* YOUR TASK
If a line in the data below holds the word "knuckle", copy it.

Top of AVAILABLE RECORDS

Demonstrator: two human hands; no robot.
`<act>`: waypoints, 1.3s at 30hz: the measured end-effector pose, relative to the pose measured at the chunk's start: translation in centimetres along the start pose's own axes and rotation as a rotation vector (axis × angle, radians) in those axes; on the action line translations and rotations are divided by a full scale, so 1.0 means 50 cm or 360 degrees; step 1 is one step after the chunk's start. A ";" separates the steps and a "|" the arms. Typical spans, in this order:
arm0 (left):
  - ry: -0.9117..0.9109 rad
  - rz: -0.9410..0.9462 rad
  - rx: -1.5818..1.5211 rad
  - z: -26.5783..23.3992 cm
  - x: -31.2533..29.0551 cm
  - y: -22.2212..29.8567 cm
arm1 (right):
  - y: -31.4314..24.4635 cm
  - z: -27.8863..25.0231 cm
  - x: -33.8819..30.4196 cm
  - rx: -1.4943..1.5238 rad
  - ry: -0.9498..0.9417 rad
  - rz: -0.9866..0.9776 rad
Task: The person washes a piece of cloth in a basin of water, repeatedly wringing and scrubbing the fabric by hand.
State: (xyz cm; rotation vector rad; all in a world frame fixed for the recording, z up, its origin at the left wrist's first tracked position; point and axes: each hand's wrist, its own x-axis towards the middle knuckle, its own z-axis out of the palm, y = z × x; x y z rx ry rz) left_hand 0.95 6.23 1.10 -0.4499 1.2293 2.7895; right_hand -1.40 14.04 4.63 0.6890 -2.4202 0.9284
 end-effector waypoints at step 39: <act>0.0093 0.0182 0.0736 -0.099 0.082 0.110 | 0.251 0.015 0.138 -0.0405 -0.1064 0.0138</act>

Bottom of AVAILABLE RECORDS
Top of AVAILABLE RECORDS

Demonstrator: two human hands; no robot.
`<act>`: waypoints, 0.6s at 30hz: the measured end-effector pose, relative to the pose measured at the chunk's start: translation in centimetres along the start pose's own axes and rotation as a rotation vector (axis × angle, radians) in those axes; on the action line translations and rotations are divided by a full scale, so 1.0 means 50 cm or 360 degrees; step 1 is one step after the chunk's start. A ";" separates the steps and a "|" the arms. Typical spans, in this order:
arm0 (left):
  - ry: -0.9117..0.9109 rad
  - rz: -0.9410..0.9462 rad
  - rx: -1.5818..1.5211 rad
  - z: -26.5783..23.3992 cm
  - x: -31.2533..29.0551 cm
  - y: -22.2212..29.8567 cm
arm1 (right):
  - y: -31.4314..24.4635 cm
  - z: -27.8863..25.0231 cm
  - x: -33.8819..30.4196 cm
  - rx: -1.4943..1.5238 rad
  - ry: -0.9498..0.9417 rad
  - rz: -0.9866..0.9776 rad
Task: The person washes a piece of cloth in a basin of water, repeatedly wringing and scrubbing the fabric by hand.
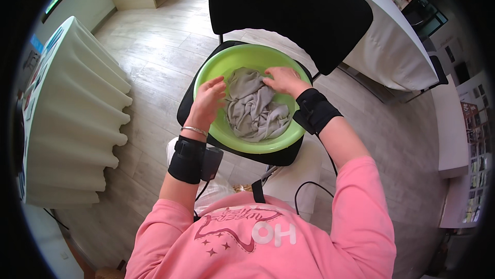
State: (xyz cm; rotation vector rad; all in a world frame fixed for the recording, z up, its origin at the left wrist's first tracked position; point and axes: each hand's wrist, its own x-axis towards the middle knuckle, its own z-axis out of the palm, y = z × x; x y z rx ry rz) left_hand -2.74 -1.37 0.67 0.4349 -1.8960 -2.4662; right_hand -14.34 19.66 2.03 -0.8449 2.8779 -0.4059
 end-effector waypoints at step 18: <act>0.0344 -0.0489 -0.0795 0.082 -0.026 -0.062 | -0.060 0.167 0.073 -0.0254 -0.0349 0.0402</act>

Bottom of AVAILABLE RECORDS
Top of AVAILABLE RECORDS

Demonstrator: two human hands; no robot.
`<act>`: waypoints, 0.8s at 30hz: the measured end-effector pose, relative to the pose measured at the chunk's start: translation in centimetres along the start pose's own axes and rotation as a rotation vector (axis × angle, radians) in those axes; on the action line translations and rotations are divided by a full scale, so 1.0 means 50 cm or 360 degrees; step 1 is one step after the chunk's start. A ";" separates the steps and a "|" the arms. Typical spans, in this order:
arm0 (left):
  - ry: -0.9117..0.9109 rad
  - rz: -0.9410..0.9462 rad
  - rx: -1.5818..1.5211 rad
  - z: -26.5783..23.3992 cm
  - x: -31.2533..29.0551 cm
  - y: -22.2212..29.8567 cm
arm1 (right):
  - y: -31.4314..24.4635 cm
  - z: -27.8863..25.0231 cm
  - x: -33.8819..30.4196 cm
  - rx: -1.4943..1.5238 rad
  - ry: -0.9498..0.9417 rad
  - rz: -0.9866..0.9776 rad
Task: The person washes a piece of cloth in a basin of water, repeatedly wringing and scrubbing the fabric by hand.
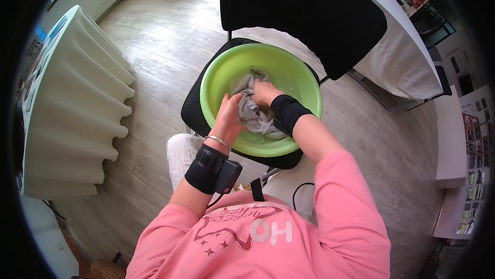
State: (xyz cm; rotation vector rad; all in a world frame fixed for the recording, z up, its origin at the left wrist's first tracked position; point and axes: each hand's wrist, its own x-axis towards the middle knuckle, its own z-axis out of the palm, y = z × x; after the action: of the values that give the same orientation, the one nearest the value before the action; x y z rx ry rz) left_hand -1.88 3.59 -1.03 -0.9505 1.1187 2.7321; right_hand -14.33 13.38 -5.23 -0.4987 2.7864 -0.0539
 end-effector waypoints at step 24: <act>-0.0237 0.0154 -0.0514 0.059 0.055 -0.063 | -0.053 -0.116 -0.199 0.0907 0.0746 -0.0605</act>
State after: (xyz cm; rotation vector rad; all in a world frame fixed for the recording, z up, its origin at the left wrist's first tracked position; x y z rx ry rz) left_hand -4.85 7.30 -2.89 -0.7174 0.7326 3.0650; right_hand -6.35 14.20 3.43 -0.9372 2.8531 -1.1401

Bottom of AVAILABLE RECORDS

* ANSWER SPACE
State: (xyz cm; rotation vector rad; all in a world frame fixed for the recording, z up, its origin at the left wrist's first tracked position; point and axes: each hand's wrist, its own x-axis towards the middle knuckle, its own z-axis out of the palm, y = z × x; x y z rx ry rz) left_hand 0.95 6.23 1.10 -0.4499 1.2293 2.7895; right_hand -1.40 14.04 4.63 0.6890 -2.4202 0.9284
State: (xyz cm; rotation vector rad; all in a world frame fixed for the recording, z up, its origin at the left wrist's first tracked position; point and axes: each hand's wrist, its own x-axis towards the middle knuckle, its own z-axis out of the palm, y = z × x; x y z rx ry rz) left_hand -2.74 -1.37 0.67 0.4349 -1.8960 -2.4662; right_hand -14.34 19.66 2.03 -0.8449 2.8779 -0.4059
State: (xyz cm; rotation vector rad; all in a world frame fixed for the recording, z up, its origin at the left wrist's first tracked position; point and axes: each hand's wrist, its own x-axis towards the middle knuckle, its own z-axis out of the palm, y = z × x; after the action: of the values that give the same orientation, the one nearest the value before the action; x y z rx ry rz) left_hand -1.88 3.59 -1.03 -0.9505 1.1187 2.7321; right_hand -14.33 13.38 -5.23 -0.4987 2.7864 -0.0539

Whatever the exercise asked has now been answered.